Thanks for your interesting comments, but I think you meant "Matt".

I hadn't made any remarks about Indian-Aus Aboriginal relatedness.

IMO I wouldn't be surprised for repeated gene flow from SA/SEA to Australia

postneo said...

@maju
"And in any case, I'd say that Indians (even the darkest and more archaic-looking ones)"

Its got nothing to do with pigmentation. The resemblance is there even among seemingly caucasian looking indians. you need to focus on the cleft, protrusion of the upper lip, cheek bones. hair whorls on the head. You see it in lots of celebrities for e.g.

There are rare clips of unaccented aboriginal speech. I detected series gemination, nasal retroflexion etc.
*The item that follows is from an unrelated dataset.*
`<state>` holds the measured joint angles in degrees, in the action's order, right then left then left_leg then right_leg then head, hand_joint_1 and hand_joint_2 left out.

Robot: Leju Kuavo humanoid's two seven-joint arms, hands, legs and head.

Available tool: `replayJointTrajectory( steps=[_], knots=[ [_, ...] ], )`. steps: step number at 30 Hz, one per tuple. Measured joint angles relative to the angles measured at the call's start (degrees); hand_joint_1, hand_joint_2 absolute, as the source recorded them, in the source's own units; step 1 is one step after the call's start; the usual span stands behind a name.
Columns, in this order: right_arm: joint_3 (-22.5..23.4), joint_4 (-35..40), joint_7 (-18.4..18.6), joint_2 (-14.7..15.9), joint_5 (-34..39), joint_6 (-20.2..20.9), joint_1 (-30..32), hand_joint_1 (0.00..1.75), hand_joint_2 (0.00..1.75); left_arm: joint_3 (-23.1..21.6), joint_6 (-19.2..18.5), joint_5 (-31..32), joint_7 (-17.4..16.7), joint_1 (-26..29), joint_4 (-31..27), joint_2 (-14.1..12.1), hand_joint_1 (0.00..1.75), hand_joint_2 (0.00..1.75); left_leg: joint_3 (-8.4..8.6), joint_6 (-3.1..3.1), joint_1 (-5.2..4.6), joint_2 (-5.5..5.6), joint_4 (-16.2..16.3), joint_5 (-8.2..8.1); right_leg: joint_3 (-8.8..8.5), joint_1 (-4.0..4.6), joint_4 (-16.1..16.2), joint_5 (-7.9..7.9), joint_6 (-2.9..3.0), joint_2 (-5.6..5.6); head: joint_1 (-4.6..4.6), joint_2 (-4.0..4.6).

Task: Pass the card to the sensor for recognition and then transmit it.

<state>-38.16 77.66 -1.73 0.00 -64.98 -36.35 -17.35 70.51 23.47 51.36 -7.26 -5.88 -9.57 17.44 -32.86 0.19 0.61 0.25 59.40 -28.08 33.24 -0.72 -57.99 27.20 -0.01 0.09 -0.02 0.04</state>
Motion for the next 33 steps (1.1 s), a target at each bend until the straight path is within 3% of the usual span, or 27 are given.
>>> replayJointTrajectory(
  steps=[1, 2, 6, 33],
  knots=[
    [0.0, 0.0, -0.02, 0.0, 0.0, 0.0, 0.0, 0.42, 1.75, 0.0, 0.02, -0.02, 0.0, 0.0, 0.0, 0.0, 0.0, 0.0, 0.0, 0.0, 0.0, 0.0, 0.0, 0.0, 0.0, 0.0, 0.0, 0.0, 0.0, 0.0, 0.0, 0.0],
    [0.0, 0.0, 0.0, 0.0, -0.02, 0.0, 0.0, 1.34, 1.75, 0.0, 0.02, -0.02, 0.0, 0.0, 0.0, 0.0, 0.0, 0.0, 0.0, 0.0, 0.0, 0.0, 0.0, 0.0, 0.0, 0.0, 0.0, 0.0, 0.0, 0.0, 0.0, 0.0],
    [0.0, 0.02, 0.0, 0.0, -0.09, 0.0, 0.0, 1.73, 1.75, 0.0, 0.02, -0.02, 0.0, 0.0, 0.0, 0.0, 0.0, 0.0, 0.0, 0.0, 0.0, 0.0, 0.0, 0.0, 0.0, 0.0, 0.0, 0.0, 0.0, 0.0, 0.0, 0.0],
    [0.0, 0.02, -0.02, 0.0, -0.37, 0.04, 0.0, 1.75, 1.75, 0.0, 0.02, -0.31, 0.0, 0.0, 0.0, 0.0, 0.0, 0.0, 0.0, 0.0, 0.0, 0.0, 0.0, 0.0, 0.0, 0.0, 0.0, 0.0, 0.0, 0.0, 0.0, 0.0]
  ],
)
Theres small little organelle in our brain dedicated to facial recognition and race perception. It gets calibrated by the population you grow up with.

For e.g. I can often tell what state of India people are from by watching facial tics or features, before they have opened their mouth to say something.

Unknown said...

Is there any guide that tells what Eurogenes "model" is best to use in a particular situation?...beit K13, K9, K9b, or whatever
Thanks,
Marty Prather

Davidski said...

I can't add much to what I've written in the blog posts and comments here...

http://bga101.blogspot.com

Unknown said...

Thanks for the reply, Davidski!

The blogs are nice, but for the members of my FTDNA PRATER project, most of whom are novices, it would be nice to have a concise description of what "analysis" to use for what situation:
For example if your ancestry is [ x ], then use Eurogene K13. If it is [ y ] then use K9, and further use K9b if.......Otherwise, use....[ ]

This type of explanation would work great toward removing the mistique from results variations.

It is tedious, at best, to glean such a description from the blog.